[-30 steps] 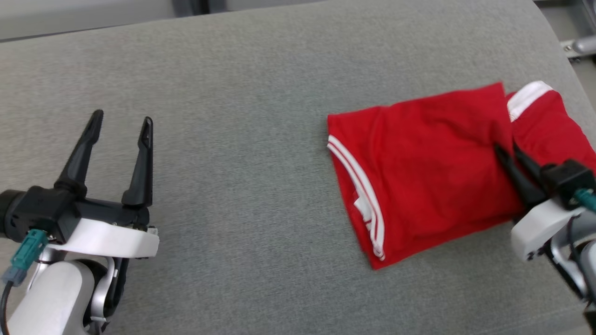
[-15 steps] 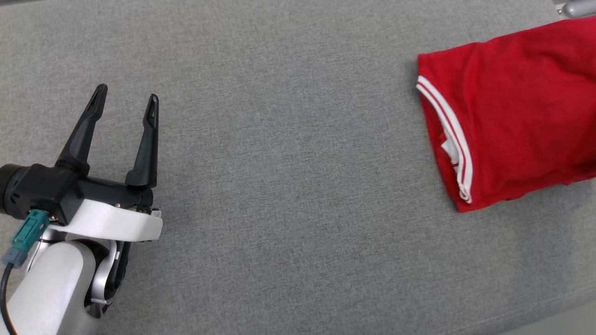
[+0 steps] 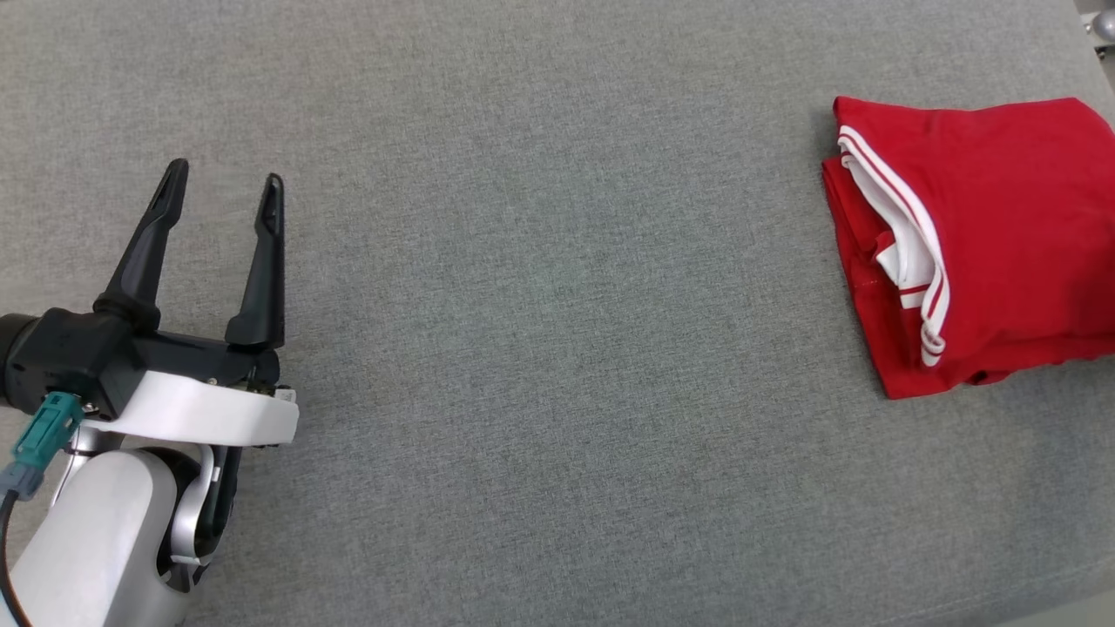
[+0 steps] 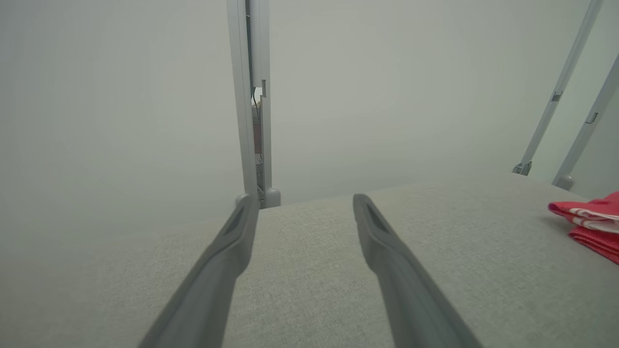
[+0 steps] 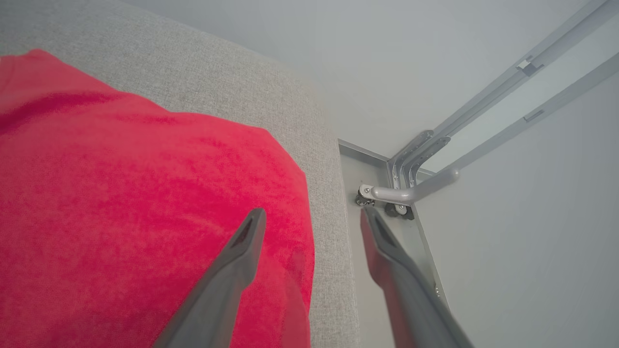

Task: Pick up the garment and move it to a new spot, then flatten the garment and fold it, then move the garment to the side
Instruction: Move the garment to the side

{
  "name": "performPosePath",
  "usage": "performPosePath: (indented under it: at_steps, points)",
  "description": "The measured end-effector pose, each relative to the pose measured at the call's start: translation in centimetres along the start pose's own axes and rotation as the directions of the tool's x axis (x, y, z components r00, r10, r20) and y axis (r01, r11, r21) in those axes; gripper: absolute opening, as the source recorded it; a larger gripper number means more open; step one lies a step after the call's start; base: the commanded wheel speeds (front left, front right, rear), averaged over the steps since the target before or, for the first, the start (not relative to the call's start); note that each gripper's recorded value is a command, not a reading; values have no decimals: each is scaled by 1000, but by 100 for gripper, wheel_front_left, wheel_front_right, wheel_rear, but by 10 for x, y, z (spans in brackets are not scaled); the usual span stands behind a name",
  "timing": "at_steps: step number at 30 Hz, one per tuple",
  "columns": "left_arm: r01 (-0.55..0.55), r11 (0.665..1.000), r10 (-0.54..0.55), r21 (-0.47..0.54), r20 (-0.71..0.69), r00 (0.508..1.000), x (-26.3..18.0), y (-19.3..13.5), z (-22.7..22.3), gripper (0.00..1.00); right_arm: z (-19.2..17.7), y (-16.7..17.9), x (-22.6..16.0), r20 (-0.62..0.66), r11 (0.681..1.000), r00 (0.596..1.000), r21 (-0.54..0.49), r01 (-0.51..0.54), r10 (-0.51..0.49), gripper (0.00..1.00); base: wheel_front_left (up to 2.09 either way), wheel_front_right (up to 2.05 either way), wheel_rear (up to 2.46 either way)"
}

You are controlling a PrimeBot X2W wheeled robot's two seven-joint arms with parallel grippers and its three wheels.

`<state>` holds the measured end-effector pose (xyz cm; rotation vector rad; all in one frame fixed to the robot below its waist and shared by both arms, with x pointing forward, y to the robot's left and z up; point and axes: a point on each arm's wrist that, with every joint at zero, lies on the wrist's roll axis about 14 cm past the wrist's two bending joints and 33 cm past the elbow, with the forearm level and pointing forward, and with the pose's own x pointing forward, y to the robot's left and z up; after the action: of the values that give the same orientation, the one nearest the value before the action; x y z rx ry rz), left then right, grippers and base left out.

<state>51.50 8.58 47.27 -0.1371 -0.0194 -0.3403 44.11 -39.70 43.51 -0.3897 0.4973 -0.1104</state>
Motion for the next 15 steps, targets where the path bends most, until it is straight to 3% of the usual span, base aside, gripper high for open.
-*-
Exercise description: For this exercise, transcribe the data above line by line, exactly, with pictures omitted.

Exercise solution:
[-30 steps] 
[-15 steps] 
[+0 steps] 
[+0 steps] 
[+0 steps] 

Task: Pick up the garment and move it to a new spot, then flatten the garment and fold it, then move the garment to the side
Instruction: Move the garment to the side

{
  "name": "performPosePath",
  "usage": "performPosePath: (indented under it: at_steps, points)",
  "description": "The measured end-effector pose, each relative to the pose measured at the call's start: translation in centimetres along the start pose's own axes and rotation as the directions of the tool's x axis (x, y, z components r00, r10, r20) and y axis (r01, r11, r21) in those axes; gripper: absolute opening, as the source recorded it; a larger gripper number means more open; step one lies a step after the call's start; base: the commanded wheel speeds (front left, front right, rear), averaged over the steps since the target before or, for the first, the start (not relative to the call's start); note that each gripper's recorded value is a command, not a reading; values have no decimals: each is scaled by 1000, but by 100 for gripper, wheel_front_left, wheel_front_right, wheel_rear, but by 10 for x, y, z (spans in brackets are not scaled); the usual span stands behind a name",
  "timing": "at_steps: step number at 30 Hz, one per tuple",
  "columns": "left_arm: r01 (-0.55..0.55), r11 (0.665..1.000), r10 (-0.54..0.55), r21 (-0.47..0.54), r20 (-0.71..0.69), r00 (0.508..1.000), x (-26.3..18.0), y (-19.3..13.5), z (-22.7..22.3), gripper (0.00..1.00); right_arm: z (-19.2..17.7), y (-16.7..17.9), x (-22.6..16.0), r20 (-0.62..0.66), r11 (0.681..1.000), r00 (0.596..1.000), r21 (-0.54..0.49), r01 (-0.51..0.54), r10 (-0.51..0.49), gripper (0.00..1.00); base: wheel_front_left (up to 2.09 either way), wheel_front_right (up to 2.05 either way), wheel_rear (up to 2.46 either way)"
}

You are controlling a PrimeBot X2W wheeled robot's two seven-joint arms with parallel grippers and its three wheels.

`<state>` holds the measured end-effector pose (xyz cm; rotation vector rad; all in one frame fixed to the robot below its waist and shared by both arms, with x pointing forward, y to the robot's left and z up; point and axes: a point on each arm's wrist that, with every joint at zero, lies on the wrist's roll axis about 14 cm past the wrist's two bending joints and 33 cm past the elbow, with the forearm level and pointing forward, and with the pose's own x pointing forward, y to the robot's left and z up; after the action: of the values that give the same orientation, the one nearest the value before the action; x y z rx ry rz), left then right, grippers and base left out.

<state>51.50 8.58 47.27 -0.1371 -0.0194 -0.3403 44.11 -39.70 43.51 -0.3897 0.4973 -0.1104</state>
Motion for the next 15 steps, targets where the path bends most, until it is straight to 3% of the usual span, base aside, gripper high for open.

Nothing else goes with this output.